To do
Include the line containing "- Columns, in" and all lines before it, repeated exactly from the listing below, without pictures.

Data provided
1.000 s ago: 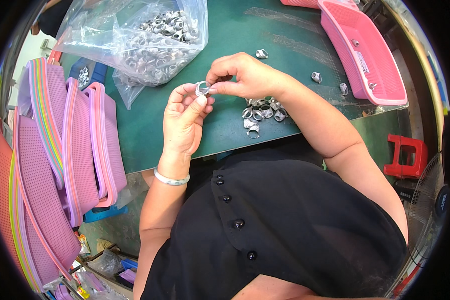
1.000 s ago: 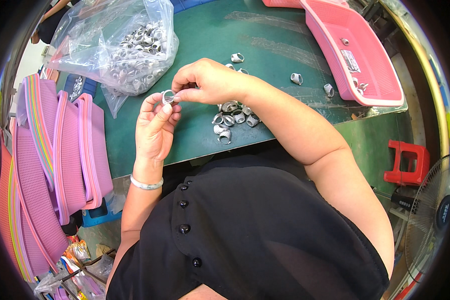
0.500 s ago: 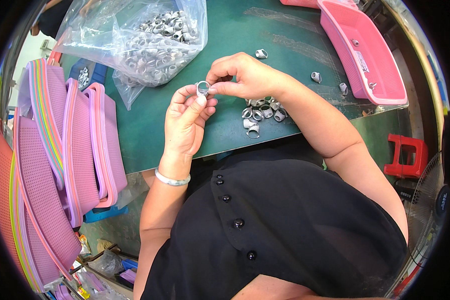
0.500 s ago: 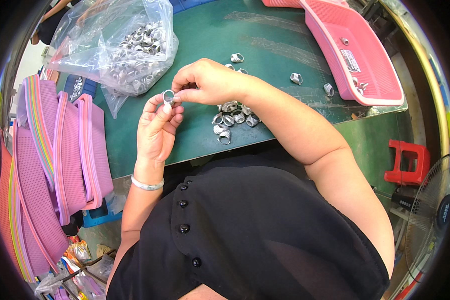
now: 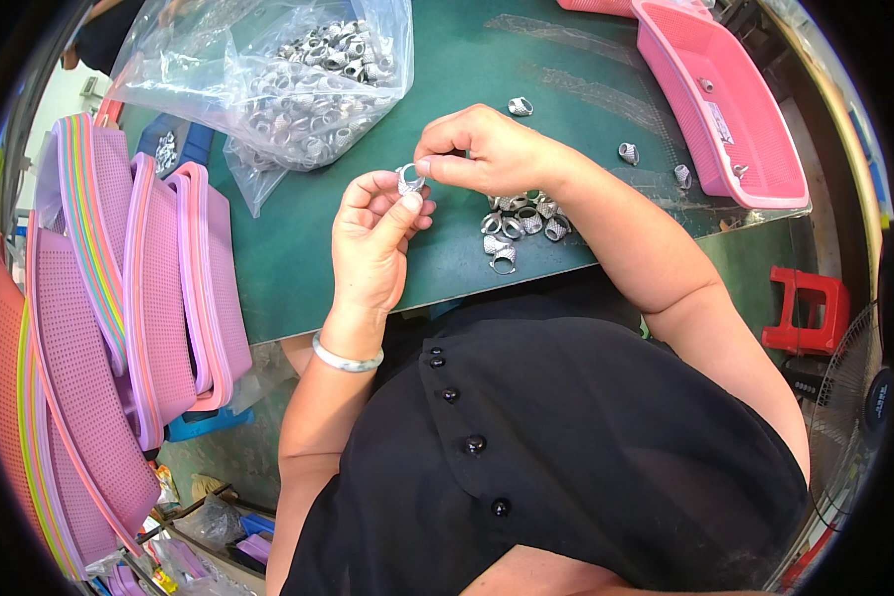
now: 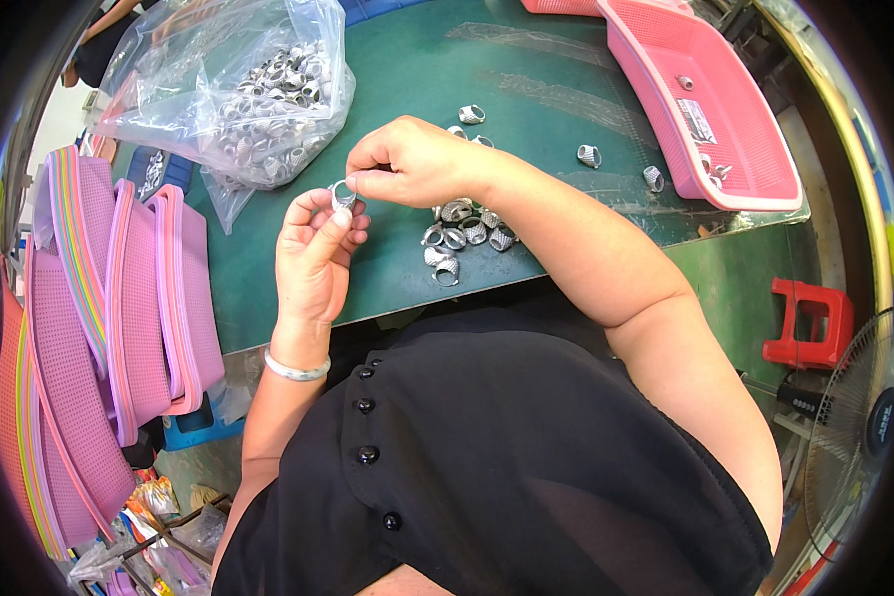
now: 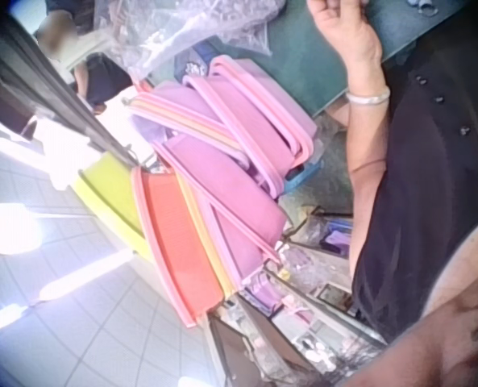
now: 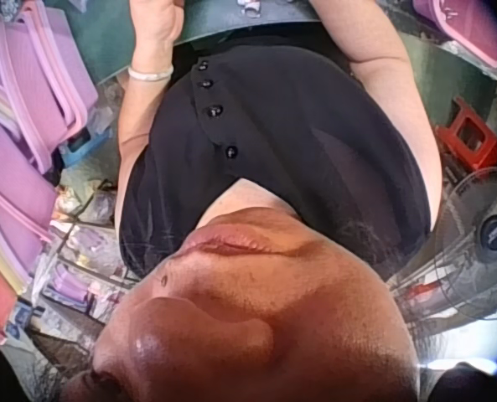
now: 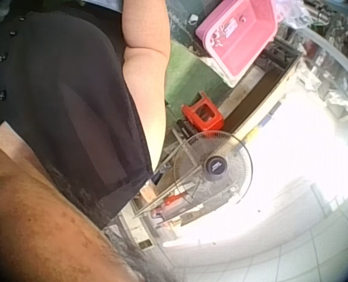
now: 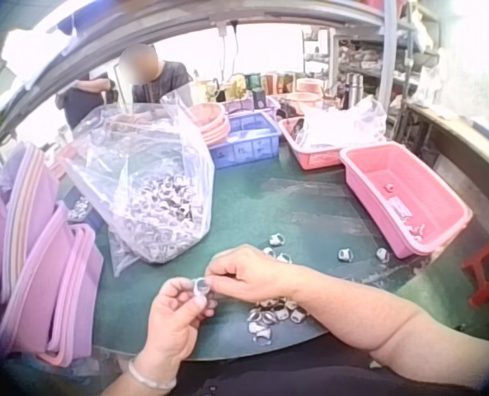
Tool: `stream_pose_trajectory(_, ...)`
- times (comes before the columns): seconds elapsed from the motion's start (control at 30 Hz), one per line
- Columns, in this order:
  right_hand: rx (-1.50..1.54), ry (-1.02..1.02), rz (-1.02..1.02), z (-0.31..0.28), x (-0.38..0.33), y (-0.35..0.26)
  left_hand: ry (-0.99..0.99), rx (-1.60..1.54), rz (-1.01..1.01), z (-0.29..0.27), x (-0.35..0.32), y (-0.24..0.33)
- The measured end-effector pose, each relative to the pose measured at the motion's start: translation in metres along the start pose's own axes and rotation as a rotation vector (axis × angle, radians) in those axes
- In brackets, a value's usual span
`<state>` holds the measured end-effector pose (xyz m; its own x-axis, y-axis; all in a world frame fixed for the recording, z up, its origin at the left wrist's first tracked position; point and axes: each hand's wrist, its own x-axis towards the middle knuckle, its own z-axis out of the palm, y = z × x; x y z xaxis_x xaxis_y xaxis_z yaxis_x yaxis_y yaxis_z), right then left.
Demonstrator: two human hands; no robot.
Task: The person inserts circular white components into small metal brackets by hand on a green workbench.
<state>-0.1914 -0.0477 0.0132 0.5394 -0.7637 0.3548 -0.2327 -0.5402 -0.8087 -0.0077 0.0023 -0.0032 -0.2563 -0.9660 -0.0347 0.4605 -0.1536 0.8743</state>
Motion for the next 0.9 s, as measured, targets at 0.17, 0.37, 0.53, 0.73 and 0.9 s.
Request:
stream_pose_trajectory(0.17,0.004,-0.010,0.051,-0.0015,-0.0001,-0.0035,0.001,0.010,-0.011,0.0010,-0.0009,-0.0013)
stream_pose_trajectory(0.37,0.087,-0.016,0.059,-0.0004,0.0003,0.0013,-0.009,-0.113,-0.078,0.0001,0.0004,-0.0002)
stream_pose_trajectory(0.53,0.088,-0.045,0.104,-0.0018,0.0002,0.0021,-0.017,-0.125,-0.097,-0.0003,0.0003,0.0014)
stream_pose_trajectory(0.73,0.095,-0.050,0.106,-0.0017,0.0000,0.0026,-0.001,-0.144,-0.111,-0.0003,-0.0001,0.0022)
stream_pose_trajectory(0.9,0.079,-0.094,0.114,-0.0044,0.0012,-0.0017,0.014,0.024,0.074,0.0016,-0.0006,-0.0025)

Answer space
1.000 s ago: 
1.000 s ago: 
0.500 s ago: 
0.500 s ago: 
now: 
now: 
now: 
now: 
now: 
now: 
Tool: `stream_pose_trajectory(_, ...)`
- times (comes before the columns): seconds elapsed from the motion's start (control at 30 Hz), one per line
- Columns, in this order:

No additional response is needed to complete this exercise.